How to complete this task: What you submit must be an exact copy of the listing below, with no images in it.

Supplied information:
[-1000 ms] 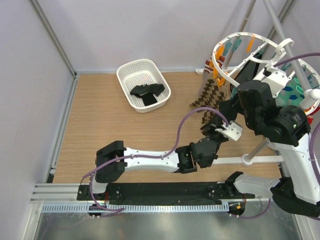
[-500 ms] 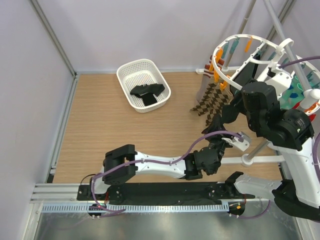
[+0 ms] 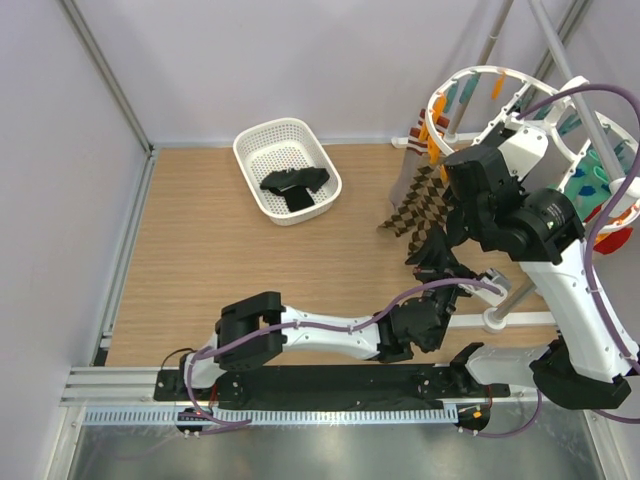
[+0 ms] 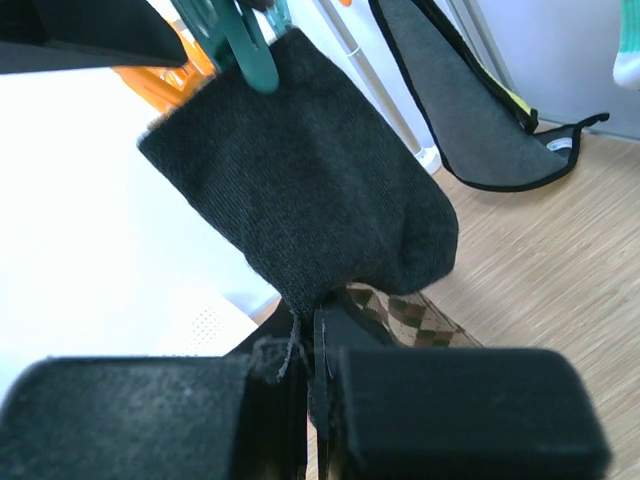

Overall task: Remove the socks clipped to the hanger
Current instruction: Remove the sock from the hanger.

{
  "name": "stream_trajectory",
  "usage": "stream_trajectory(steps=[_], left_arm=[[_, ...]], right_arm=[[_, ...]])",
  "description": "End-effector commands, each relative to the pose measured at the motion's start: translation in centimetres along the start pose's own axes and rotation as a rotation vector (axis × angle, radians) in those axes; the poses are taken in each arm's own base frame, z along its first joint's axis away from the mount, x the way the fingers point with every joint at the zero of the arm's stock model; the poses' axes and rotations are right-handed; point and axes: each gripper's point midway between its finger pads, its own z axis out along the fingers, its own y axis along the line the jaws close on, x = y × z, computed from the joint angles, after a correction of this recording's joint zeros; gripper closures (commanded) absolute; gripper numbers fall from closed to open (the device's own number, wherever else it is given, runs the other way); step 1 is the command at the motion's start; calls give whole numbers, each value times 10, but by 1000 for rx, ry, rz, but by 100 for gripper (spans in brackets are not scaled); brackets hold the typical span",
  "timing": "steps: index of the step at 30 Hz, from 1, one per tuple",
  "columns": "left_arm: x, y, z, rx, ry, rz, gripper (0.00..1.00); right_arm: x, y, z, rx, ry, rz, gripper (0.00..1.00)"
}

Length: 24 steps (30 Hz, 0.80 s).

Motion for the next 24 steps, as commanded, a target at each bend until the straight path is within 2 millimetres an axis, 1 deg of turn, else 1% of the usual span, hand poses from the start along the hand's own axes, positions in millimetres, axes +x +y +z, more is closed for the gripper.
stream_trajectory(steps=[1, 5, 10, 15, 19, 24], left_arm=[[-19, 11, -1, -48, -33, -45, 100], [-19, 9, -1, -48, -36, -44, 100], [-20, 7, -1, -46, -38, -42, 100], [-20, 5, -2, -45, -37, -40, 100], [-20, 4, -3, -45, -33, -34, 100], [-21, 4, -3, -47, -36, -38, 100]], right_arm=[[-18, -13, -4, 55, -60, 10, 49], [-19, -18, -3, 77, -78, 6, 49], [-26, -22, -3, 92, -117, 4, 50], [-21, -21, 0, 90, -115, -6, 52], [-14, -20, 5, 100, -103, -29, 51], [-15, -21, 5, 102, -116, -22, 52]])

Answer to this task:
[-1000 ms] 
[-500 ms] 
[+0 ms] 
[+0 ms] 

Overall task: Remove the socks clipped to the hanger
Current instruction: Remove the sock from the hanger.

{
  "name": "stream_trajectory",
  "usage": "stream_trajectory(steps=[_], left_arm=[[_, ...]], right_arm=[[_, ...]])",
  "description": "End-effector commands, each relative to the pose measured at the motion's start: translation in centimetres along the start pose's own axes and rotation as a rotation vector (axis × angle, radians) in those axes; the poses are taken in each arm's own base frame, z along its first joint's axis away from the mount, x the way the fingers point with every joint at the zero of the arm's stock model; the poses' axes and rotations are right-handed; point and axes: each gripper's point midway between its finger pads, its own z axis out along the fingers, its own y axis along the line the jaws close on, x = y × z, computed from the joint angles, after a correction of this recording's joint zeros; gripper closures (commanded) absolute; gripper numbers fall from closed to open (the device's own number, wherever else it is given, runs the other way); step 1 is the command at the motion's start; calls give whole numbers, each value times 10, but by 1000 for rx, ry, rz, but by 100 for gripper (spans in brackets are not scaled); brackets hold the typical span",
  "timing": "steps: index of the step at 30 Hz, from 1, one per tuple",
  "columns": "left_arm: x, y, z, rx, ry, rz, gripper (0.00..1.00); right_arm: x, y, z, rx, ry, rz, gripper (0.00..1.00)"
}

Length: 24 steps (30 Hz, 0.80 s).

Motion for the next 24 steps, as commanded, a target at each bend until the straight path is within 2 millimetres an axis, 1 deg of turn, else 1% of the usual span, hand poses from the start along the hand's own axes, positions in millimetres, axes +x +y +z, more is closed for the gripper.
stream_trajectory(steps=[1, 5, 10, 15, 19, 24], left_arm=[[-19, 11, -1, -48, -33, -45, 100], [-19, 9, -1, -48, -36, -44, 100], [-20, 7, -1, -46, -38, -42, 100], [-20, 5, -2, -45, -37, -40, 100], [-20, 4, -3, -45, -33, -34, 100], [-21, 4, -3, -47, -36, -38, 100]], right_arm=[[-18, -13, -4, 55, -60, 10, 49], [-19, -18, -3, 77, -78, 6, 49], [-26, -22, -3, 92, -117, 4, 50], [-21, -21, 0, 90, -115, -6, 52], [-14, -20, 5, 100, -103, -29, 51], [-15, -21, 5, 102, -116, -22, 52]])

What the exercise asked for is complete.